This month has been a month of 'doing' rather than 'recording.' What I mean to say is that rather than writing on this blog, I've been taking care of business. Writing was put on the back burner so that I could accomplish, among other things, grading 250 English exams, filing my taxes, and renewing my teaching contract. Additionally, like a pedigreed dog on show, I've been jumping through hoops to complete my applications to French Masters programs, but alas, the hoops must be jumped, and the end of jumping and the beginning of waiting is near.
Today was a day of 'doing.' This afternoon I ventured to the 11th arrondissement, where the lovely cabinet I'm paying ungodly sums of money to translate two diplomas and four pages of transcripts, is located. I went on Monday to drop off my documents, but it turns out that American high school transcripts are wholly unstandardized, so I returned home with said documents to write out all the confusing abbreviations in order to facilitate Laurent, my translator's, life. Laurent is a thin, middle-aged Frenchman with crows feet around his eyes and a kind smile. He speaks English with an unmistakeable French accent, but his comprehension is impeccable, and he brandishes a magnifying glass to scan documents the way a cowboy in a John Wayne movie brandishes a pistol before a duel. He murmurs quietly to himself over these documents, and his air is tidy and unassuming.
Yesterday, Laurent emailed me to tell me that he'd be out of the office on my expected return date, and that I could simply drop the documents with the secretary at the front desk, which was my plan of action this afternoon. Cue my surprise when the secretary tells me that Laurent has JUST returned as she ushers me to his desk.
Dressed in jeans, sneakers, and a brown sweater over a blue button up, Laurent explained that he'd not planned on working this afternoon, as he's technically on vacation, but in a matter-of-fact rather than a complaining way. He invited me to sit down on a green chair beside his desk so he could scan my abbreviation-deciphering-work.
He whipped out his magnifying glass and we commenced with the university transcript, which, paradoxically, is easier to decipher than the high school transcript, simply because it's systematic. He scanned the columns top to bottom with a detached indifference, mechanically. I sat on the edge of my seat ready to explain anything to him.

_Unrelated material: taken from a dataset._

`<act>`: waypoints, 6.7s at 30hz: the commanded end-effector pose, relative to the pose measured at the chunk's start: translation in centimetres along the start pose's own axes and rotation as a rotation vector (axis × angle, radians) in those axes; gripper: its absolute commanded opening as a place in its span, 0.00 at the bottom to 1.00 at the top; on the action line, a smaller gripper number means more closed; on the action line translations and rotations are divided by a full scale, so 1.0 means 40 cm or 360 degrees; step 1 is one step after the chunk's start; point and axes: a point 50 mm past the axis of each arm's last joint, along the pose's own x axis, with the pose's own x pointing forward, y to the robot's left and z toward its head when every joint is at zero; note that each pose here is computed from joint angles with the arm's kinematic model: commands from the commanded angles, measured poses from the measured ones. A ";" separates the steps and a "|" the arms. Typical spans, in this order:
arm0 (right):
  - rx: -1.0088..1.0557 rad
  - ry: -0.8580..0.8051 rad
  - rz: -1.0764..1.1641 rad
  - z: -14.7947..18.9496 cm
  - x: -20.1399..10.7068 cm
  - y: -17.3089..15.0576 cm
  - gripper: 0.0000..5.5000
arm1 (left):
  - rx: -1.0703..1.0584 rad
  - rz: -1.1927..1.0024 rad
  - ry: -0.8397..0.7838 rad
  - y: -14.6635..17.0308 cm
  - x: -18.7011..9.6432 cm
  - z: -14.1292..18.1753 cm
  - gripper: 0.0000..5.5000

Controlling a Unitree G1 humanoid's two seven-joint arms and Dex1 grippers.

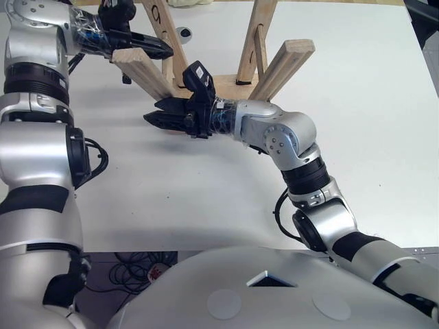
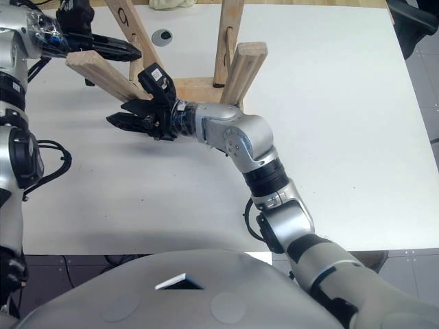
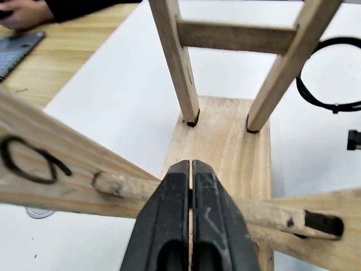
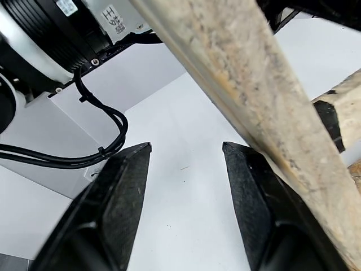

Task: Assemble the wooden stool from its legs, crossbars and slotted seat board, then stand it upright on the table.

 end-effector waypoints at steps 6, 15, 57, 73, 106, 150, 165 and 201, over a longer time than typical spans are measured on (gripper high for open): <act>-0.0262 0.0092 0.0131 0.000 0.004 0.032 0.43 | 0.0096 0.0565 -0.0821 0.053 -0.078 0.139 0.00; -0.0589 0.0107 0.0085 -0.022 -0.105 0.081 0.61 | -0.0133 0.1020 -0.0696 -0.025 -0.171 -0.081 0.09; 0.0233 0.0094 -0.0093 -0.047 -0.391 -0.246 0.37 | -0.0952 -0.0006 -0.0577 -0.204 0.087 -0.244 0.25; 0.1430 -0.0067 -0.0260 0.003 -0.397 -0.247 0.46 | -0.1738 0.0070 -0.0343 -0.227 0.075 -0.221 0.34; -0.0262 -0.0029 -0.0571 -0.056 -0.563 -0.181 0.98 | -0.0392 0.0393 -0.0355 -0.187 -0.061 -0.250 0.52; 0.1682 -0.1276 -0.0210 0.290 -0.388 -0.133 0.25 | -0.2665 0.0936 -0.1310 -0.021 0.057 -0.052 0.23; 0.1893 -0.1344 -0.0525 0.180 -0.461 -0.284 0.53 | -0.2546 0.1356 -0.1724 0.041 0.051 -0.106 0.40; -0.0012 -0.1027 -0.1760 -0.047 -0.424 -0.220 0.00 | -0.1465 0.1884 -0.0663 -0.263 0.173 -0.322 0.00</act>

I explained to him what the 'H' stood for--Honors.
I explained to him what PIB and IB and SL and HL stand for.
I explained to him what 'Cal Grant GPA' means, and what LEAD DEVELOP means.
But what I really wanted to explain to him is why my grades are impeccable, why they are wonderful, with the exception of my junior year. Looking at my junior year grades is painful. It's not painful because I'm ashamed in any way, I'm not. My junior year transcript is painful because front and center, those grades are an agonizing reminder that when I was sixteen, when I had just started my junior year, my dad died. And my grief shot me and my grades down like the sharp shooters in the John Wayne movies. The grades may not say "she lost her dad," but I know, and they are a permanent record, a never erasable indicator of how hard a year that was.

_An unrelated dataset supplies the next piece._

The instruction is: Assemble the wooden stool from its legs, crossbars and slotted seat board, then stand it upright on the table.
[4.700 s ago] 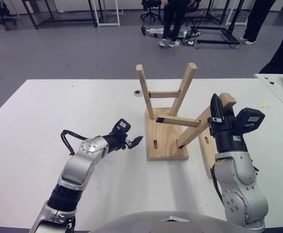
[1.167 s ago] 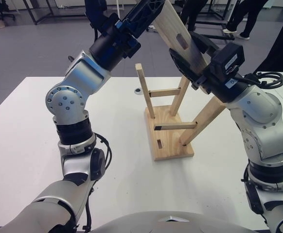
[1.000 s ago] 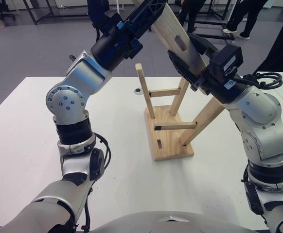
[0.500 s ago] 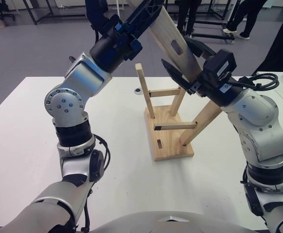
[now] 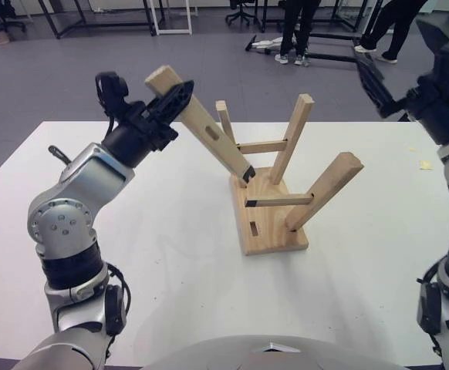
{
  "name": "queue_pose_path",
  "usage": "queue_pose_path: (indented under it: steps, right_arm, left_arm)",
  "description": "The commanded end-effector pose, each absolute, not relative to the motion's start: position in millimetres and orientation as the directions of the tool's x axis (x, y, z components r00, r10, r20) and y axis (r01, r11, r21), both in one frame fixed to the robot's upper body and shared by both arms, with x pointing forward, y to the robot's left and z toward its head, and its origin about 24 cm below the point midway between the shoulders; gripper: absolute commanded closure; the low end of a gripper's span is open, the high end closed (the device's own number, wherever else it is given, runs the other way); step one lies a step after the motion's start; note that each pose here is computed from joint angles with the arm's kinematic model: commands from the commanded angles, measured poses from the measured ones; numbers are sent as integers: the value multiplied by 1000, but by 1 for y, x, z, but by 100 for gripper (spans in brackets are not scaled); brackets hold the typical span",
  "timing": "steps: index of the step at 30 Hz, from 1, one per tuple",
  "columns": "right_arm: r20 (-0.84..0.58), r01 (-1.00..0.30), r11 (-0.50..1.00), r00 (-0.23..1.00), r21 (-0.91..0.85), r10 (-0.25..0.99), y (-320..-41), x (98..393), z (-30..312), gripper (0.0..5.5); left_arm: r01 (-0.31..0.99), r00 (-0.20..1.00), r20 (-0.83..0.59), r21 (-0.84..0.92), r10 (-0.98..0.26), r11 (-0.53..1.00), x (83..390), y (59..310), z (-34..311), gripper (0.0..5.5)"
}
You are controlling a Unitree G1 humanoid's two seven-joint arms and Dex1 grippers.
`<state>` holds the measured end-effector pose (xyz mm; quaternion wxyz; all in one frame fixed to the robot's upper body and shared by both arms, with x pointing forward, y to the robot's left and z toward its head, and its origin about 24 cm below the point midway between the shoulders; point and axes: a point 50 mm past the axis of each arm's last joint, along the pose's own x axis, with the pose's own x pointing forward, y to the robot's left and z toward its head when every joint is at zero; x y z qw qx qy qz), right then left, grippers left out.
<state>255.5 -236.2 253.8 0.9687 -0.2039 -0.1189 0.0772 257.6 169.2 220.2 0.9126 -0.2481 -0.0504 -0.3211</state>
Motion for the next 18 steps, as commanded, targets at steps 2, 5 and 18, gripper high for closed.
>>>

My grades are also a reminder that my dad is not here. I don't speak about him often, and I can go for months on end not thinking about how he's not here, not thinking about how much he's already missed, not wondering if he'd recognize me if he met me on the street now, if he'd know the Lindsay I've become now, if he'd like her. If he'd understand her. If he'd be proud of her.

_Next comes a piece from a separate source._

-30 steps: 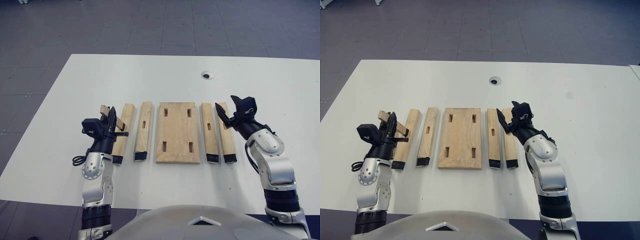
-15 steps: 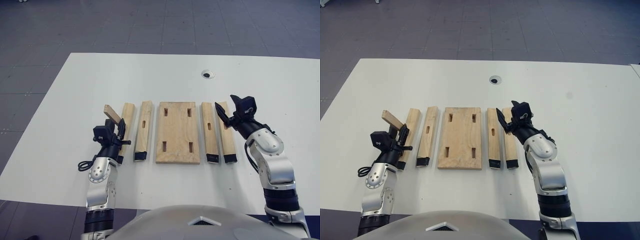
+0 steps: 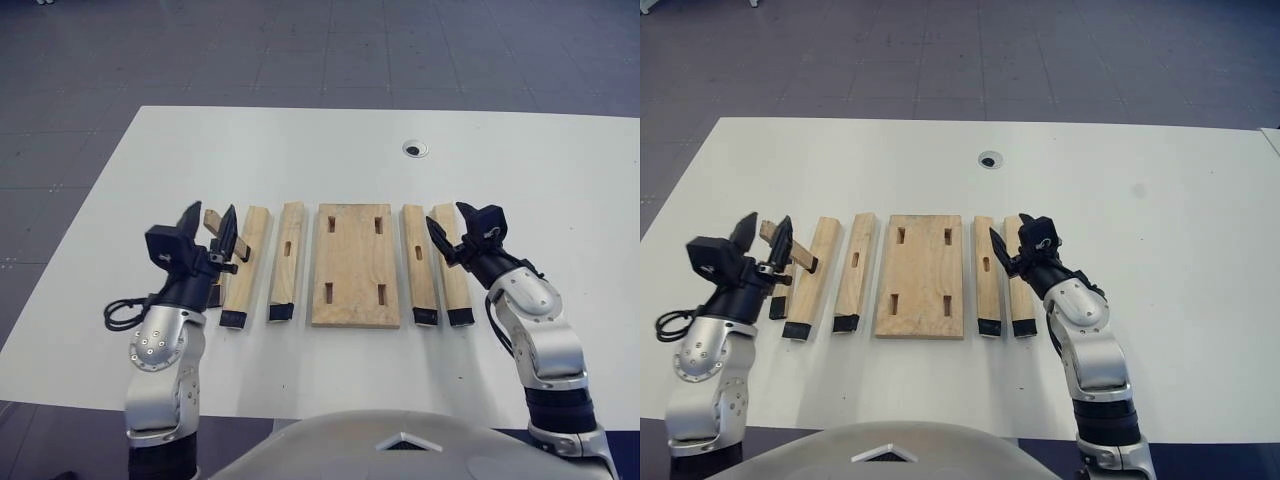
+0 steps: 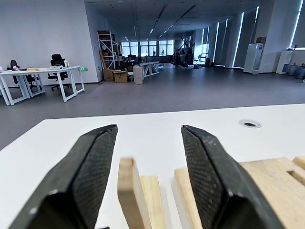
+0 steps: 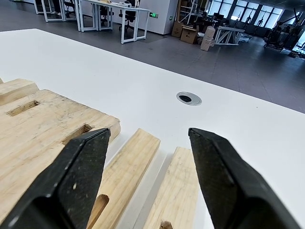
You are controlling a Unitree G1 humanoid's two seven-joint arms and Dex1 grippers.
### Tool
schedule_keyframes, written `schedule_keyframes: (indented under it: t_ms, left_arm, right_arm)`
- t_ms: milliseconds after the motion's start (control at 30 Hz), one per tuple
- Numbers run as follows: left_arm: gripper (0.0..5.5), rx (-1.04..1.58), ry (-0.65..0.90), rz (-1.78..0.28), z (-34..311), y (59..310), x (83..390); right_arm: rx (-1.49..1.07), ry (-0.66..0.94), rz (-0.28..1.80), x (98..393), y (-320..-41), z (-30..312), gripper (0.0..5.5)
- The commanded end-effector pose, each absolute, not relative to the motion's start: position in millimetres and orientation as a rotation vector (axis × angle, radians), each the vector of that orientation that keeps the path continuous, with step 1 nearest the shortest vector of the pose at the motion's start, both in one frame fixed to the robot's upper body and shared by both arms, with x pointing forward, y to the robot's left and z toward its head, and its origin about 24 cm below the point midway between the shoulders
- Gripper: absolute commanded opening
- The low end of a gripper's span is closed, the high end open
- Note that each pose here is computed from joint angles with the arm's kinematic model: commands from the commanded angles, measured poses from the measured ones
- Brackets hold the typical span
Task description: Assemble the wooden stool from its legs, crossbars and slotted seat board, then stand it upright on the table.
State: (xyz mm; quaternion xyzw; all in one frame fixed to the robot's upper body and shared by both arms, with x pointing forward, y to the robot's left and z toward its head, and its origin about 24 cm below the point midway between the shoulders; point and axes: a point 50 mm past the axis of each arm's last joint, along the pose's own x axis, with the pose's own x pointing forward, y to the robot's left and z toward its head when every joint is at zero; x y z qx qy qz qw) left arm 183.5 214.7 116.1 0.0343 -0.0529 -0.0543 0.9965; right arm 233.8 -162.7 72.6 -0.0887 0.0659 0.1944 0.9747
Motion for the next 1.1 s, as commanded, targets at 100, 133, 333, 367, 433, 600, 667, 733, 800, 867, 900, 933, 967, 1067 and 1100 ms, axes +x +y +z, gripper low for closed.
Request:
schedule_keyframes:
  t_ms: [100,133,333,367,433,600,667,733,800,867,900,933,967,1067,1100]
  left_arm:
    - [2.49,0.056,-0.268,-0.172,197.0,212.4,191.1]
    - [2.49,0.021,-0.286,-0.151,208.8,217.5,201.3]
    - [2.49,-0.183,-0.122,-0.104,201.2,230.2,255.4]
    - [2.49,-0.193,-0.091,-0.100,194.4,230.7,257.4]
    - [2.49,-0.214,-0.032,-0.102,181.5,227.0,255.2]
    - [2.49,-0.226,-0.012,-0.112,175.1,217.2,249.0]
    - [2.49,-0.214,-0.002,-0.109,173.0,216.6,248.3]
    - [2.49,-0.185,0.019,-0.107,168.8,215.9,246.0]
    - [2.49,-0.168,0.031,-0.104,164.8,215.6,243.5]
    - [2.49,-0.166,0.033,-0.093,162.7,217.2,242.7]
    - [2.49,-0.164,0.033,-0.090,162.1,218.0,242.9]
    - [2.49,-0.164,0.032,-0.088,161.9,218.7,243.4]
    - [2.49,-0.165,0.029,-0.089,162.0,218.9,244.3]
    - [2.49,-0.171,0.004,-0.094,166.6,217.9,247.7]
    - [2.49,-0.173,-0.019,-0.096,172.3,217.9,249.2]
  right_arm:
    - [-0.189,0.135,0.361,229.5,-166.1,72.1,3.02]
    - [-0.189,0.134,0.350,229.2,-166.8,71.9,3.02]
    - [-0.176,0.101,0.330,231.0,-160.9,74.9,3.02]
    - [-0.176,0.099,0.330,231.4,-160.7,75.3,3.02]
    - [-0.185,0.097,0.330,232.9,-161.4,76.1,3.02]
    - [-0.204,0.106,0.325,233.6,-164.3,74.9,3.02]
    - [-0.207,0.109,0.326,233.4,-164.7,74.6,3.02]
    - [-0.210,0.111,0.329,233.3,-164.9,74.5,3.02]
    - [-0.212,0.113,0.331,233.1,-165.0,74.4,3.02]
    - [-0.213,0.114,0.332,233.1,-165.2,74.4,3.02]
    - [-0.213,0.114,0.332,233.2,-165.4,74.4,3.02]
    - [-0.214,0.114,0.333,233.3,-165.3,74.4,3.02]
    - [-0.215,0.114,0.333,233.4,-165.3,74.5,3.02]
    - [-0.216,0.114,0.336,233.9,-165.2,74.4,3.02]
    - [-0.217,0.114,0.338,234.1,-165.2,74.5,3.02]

I do not let his absence govern my life, nor fill my days with sadness, but every now and then, very rarely, there are reminders that call me back to the horrible night on a cold October when he left me forever. Staring at my transcripts was such a reminder. There I sat in a chair next to Laurent, explaining what IB and PIB and HL and SL meant, what H and N and T1 and IP meant, when all I really wanted to do was explain to him why suddenly those grades change so suddenly the third year. Why that mattered.
But some things don't translate, whether it be from English to French, or from paper to reality, from loss to healing. And no translator, no matter how talented, trained, or experienced, can ever translate that.
This post was absolutely beautiful, linds, probably your best yet. I know your dad is looking down upon you, so proud of all the things that his little girl has already accomplished. Thanks for sharing this.